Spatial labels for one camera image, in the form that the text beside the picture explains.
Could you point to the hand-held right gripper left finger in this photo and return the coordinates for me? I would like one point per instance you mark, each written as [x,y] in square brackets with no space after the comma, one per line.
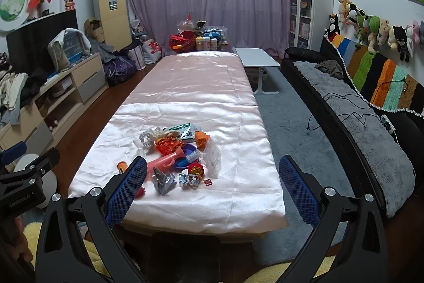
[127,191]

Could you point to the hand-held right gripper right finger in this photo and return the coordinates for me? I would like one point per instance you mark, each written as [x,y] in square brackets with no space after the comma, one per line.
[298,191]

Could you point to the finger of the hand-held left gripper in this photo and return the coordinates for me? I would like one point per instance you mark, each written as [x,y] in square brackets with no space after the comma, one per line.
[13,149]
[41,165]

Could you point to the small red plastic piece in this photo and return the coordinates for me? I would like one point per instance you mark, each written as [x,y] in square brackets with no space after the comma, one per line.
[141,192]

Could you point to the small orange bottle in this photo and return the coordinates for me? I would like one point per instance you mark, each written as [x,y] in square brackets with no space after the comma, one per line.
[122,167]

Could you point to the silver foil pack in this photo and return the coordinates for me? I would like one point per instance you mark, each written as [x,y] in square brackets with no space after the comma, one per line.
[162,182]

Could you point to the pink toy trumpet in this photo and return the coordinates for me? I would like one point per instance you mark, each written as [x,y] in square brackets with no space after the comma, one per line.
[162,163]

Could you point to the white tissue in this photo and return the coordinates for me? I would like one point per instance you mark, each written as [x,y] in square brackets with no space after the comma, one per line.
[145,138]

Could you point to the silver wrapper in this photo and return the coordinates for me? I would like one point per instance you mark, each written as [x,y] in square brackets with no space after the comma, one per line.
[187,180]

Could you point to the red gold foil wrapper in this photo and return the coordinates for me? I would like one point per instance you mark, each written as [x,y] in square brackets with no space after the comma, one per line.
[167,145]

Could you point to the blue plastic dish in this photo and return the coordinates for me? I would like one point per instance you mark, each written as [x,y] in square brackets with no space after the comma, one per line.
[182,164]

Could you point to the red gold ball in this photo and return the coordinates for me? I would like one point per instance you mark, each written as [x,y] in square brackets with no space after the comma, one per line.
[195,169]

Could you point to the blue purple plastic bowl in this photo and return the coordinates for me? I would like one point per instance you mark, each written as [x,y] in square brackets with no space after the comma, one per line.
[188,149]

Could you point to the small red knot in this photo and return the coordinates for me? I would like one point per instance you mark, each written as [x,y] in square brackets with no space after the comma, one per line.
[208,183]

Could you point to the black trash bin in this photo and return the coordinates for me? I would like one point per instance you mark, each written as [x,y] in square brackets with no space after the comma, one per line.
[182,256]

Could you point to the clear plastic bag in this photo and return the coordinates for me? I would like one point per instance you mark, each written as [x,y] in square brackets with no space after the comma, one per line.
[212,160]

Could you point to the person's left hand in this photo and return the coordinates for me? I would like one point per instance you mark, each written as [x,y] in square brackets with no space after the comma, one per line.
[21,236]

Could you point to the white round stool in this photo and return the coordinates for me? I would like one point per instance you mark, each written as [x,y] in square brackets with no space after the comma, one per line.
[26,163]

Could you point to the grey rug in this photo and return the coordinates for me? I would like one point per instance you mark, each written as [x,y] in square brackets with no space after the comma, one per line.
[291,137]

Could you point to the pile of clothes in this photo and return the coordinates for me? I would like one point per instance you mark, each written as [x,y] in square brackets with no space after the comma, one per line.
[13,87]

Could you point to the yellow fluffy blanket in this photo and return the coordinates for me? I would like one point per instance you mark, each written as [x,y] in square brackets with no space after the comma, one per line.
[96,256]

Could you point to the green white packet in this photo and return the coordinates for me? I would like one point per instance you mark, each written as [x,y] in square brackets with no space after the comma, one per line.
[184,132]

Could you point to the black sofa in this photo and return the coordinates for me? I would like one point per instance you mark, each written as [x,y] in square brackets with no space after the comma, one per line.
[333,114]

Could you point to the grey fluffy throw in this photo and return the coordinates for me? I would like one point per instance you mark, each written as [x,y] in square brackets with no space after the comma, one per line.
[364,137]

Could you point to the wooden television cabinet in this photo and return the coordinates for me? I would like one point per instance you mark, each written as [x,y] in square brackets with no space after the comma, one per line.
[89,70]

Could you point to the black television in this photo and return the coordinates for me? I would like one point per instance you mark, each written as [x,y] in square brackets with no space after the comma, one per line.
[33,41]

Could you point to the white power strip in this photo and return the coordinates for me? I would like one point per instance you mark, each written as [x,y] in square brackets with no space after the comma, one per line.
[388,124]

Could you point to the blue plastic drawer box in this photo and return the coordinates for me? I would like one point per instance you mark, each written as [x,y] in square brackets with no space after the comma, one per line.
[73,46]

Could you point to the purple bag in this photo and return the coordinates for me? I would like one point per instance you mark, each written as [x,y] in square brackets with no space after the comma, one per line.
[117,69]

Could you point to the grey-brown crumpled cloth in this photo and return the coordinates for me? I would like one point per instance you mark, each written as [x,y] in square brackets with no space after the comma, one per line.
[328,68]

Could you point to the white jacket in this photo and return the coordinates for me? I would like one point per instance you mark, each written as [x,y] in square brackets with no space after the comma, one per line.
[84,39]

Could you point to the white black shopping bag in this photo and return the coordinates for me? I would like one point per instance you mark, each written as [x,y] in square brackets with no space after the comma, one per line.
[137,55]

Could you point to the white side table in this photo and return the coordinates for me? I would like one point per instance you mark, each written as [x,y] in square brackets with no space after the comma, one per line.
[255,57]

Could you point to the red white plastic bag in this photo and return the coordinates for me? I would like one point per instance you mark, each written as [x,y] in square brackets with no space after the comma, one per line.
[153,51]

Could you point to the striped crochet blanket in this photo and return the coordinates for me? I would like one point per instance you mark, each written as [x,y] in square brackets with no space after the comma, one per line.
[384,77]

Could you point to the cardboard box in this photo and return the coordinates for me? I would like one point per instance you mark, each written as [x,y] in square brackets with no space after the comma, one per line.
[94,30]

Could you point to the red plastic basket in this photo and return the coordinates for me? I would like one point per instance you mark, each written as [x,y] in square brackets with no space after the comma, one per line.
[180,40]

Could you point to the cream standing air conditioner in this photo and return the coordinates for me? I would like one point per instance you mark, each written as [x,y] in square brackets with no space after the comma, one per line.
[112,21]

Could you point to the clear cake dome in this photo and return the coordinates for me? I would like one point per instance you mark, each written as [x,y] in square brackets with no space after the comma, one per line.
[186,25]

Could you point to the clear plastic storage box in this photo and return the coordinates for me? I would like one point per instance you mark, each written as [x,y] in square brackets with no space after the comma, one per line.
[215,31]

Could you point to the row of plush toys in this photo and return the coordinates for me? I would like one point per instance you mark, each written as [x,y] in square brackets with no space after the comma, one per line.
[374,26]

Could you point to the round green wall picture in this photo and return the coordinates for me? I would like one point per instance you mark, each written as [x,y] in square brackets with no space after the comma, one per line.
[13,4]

--

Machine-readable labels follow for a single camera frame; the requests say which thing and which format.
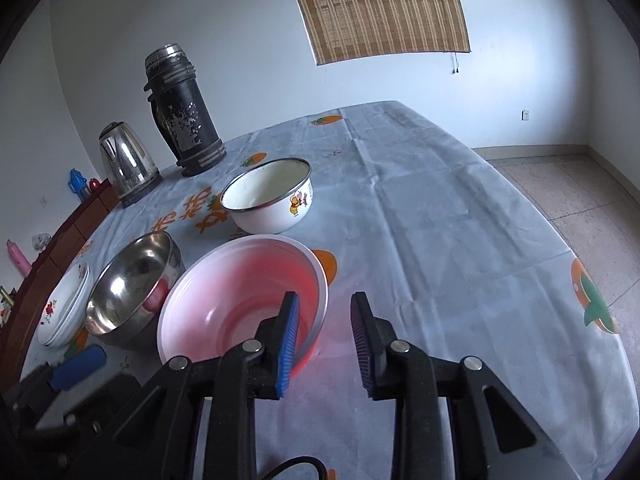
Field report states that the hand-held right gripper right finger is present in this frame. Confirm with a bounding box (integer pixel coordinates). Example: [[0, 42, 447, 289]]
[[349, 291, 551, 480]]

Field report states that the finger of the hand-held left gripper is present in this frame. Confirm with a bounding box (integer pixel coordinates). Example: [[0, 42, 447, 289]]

Your task:
Copy out each line in the listing that has the word "camera".

Answer to this problem:
Spatial labels for one camera image, in the form that the text beside the picture explains.
Machine-readable labels follow for a single camera frame; the requests say which thing and which format.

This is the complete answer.